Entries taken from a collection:
-- Opening Marker --
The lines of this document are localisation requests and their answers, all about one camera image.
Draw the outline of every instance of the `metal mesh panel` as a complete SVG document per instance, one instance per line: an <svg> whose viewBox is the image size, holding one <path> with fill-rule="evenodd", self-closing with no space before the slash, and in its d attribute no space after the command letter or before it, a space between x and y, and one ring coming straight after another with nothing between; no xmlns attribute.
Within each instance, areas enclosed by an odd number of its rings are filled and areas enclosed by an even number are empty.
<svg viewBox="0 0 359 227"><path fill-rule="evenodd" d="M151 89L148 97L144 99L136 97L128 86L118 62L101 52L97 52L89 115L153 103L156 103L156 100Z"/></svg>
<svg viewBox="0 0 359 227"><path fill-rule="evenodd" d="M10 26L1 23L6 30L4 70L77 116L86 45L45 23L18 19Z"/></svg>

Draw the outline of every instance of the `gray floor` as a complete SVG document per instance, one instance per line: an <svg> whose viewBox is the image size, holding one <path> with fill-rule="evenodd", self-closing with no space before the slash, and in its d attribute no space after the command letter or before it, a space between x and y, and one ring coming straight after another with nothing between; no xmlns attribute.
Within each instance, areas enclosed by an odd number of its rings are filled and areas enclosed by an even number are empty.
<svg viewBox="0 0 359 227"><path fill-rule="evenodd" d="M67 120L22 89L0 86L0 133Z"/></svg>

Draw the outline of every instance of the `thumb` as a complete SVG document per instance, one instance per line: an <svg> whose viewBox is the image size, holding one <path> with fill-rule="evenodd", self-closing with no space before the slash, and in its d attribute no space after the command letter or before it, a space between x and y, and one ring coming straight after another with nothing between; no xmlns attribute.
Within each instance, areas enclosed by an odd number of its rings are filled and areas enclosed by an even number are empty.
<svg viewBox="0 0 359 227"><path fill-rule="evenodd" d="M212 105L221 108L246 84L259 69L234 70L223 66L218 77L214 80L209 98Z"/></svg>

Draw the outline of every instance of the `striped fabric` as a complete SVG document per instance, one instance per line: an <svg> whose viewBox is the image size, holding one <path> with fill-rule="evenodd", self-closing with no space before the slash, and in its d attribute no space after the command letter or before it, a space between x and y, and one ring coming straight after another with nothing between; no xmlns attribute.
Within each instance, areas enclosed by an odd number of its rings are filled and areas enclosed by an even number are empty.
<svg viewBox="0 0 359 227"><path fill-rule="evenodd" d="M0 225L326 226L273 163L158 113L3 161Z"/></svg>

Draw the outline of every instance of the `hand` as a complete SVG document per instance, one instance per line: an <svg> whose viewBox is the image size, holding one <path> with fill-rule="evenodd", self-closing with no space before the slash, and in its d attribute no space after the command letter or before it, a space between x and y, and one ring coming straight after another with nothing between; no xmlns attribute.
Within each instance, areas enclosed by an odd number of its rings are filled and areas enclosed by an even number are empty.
-- Closing Marker --
▶ [Directions]
Please give all the entries above again, exactly as they stand.

▶ [Answer to this problem]
The lines of this document are localisation requests and their answers, all about one camera image.
Draw the outline of every instance of the `metal mesh panel` as a complete SVG document per instance, one instance per line: an <svg> whose viewBox is the image size, holding one <path> with fill-rule="evenodd", self-closing with no space before the slash, and in its d attribute no space after the command letter or before it, a space between x and y, and one ring coming straight after another with nothing between; no xmlns attribute.
Within each instance, areas enclosed by an odd number of its rings are filled and areas enclosed by an even number are empty.
<svg viewBox="0 0 359 227"><path fill-rule="evenodd" d="M151 89L148 97L144 99L136 97L128 86L118 62L101 52L97 52L89 115L153 103L156 103L156 100Z"/></svg>
<svg viewBox="0 0 359 227"><path fill-rule="evenodd" d="M10 26L1 23L6 30L4 70L77 116L86 45L45 23L18 19Z"/></svg>

Draw the outline of every instance of the `gray floor` as a complete SVG document per instance, one instance per line: an <svg> whose viewBox is the image size, holding one <path> with fill-rule="evenodd", self-closing with no space before the slash, and in its d attribute no space after the command letter or before it, a space between x and y, and one ring coming straight after another with nothing between; no xmlns attribute.
Within each instance, areas enclosed by an odd number of its rings are filled and areas enclosed by an even number are empty.
<svg viewBox="0 0 359 227"><path fill-rule="evenodd" d="M67 120L22 89L0 86L0 133Z"/></svg>

Draw the outline of every instance of the `thumb` as a complete SVG document per instance, one instance per line: an <svg> whose viewBox is the image size, holding one <path> with fill-rule="evenodd", self-closing with no space before the slash, and in its d attribute no space after the command letter or before it, a space between x and y, and one ring coming straight after another with nothing between; no xmlns attribute.
Within each instance, areas enclosed by an odd number of its rings are filled and areas enclosed by an even number are empty.
<svg viewBox="0 0 359 227"><path fill-rule="evenodd" d="M212 105L221 108L246 84L259 69L234 70L223 66L218 77L214 80L209 98Z"/></svg>

Draw the outline of every instance of the `striped fabric` as a complete SVG document per instance, one instance per line: an <svg> whose viewBox is the image size, holding one <path> with fill-rule="evenodd", self-closing with no space before the slash, and in its d attribute no space after the command letter or before it, a space between x and y, and one ring coming straight after another with nothing between; no xmlns attribute.
Within each instance, areas enclosed by an odd number of its rings are filled and areas enclosed by an even number are empty.
<svg viewBox="0 0 359 227"><path fill-rule="evenodd" d="M0 225L326 226L273 163L158 113L3 161Z"/></svg>

Draw the outline of every instance of the `hand` as a complete SVG document per instance, one instance per line: an <svg> whose viewBox is the image size, holding one <path> with fill-rule="evenodd", self-closing with no space before the slash, and in its d attribute no space after the command letter or before it, a space between x and y, and one ring coming straight after another with nothing between; no xmlns attribute.
Within each instance, areas enclosed by an odd number of its rings are filled and areas enclosed by an even number are empty.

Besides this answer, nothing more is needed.